A autora, que mora na Suíça desde 2010, costuma se referir aos seus livros como ficção urbana. Em “Menos que um”, seu último trabalho (2022), Patricia Melo faz uso de um texto provocador para denunciar a apatia e indiferença que marcam a sociedade brasileira diante do descaso com a desigualdade. “Quando eu penso no Brasil de hoje, eu me sinto deprimida, porque a gente sempre teve esse desejo de um Brasil grande, um Brasil do futuro, que nunca aconteceu”, conclui.

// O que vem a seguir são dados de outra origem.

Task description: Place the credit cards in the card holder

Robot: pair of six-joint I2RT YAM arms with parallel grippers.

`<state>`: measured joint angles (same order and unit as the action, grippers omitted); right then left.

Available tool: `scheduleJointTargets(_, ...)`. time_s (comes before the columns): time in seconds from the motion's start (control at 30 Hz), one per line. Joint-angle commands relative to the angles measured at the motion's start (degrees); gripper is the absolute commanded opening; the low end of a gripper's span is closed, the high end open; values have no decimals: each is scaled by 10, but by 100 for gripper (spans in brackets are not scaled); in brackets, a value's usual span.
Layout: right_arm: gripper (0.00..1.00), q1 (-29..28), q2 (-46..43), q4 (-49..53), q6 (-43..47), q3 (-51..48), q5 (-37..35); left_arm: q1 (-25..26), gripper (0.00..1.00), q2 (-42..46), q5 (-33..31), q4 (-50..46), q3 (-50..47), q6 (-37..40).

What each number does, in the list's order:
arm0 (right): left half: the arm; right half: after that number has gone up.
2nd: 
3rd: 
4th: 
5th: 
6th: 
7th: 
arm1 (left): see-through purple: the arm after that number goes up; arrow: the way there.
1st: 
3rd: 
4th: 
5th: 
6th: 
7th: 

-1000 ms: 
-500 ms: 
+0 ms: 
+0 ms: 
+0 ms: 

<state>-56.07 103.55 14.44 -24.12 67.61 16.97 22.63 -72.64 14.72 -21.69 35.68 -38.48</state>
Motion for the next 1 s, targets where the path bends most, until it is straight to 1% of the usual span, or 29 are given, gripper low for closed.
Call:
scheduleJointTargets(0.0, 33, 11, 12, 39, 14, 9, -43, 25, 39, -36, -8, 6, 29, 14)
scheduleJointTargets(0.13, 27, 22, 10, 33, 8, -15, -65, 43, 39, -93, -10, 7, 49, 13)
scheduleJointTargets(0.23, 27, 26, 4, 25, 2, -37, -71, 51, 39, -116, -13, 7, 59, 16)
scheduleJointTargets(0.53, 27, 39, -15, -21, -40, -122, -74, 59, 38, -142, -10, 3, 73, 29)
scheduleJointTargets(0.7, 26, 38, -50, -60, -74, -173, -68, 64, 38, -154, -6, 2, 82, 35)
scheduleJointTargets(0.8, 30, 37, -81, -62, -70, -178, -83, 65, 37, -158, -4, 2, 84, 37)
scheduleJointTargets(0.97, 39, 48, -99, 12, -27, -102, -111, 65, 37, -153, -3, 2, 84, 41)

A escritora Patricia Melo foi uma das convidadas do Festival de Cinema Latino-Americano de Biarritz, que aconteceu de 26 de setembro a 2 de outubro. Ela falou de seus romances no Salão dos Embaixadores, no Cassino Municipal. Patrícia Melo é uma das autoras brasileiras contemporâneas de maior visibilidade no exterior, com seus livros traduzidos em várias línguas.
A escritora Patricia Melo foi uma das convidadas do Festival de Cinema Latino-Americano de Biarritz, que aconteceu de 26 de setembro a 2 de outubro. Ela falou de seus romances no Salão dos Embaixadores, no Cassino Municipal. Patrícia Melo é uma das autoras brasileiras contemporâneas de maior visibilidade no exterior, com seus livros traduzidos em várias línguas. © Maria Paula Carvalho

Azymuth: 50 anos de música

Além de cinema e literatura, tem música no festival de Biarritz. A grande atração deste ano foi o trio de jazz-funk brasileiro Azymuth, que tem admiradores no mundo inteiro. O grupo comemora 50 anos de carreira com uma turnê pela Europa, como conta o tecladista Kiko Continentino. “Isso é formidável, né? 50 anos, que banda! Com quase 40 discos lançados originais por várias gravadoras, em vários continentes. A gente tinha que estar aqui neste festival da América Latina”, diz. 

A cerimônia de premiação dos filmes vencedores do Festival de Cinema Latino-Americano de Biarritz acontece na noite deste sábado (1°) e no domingo serão exibidos alguns dos títulos premiados.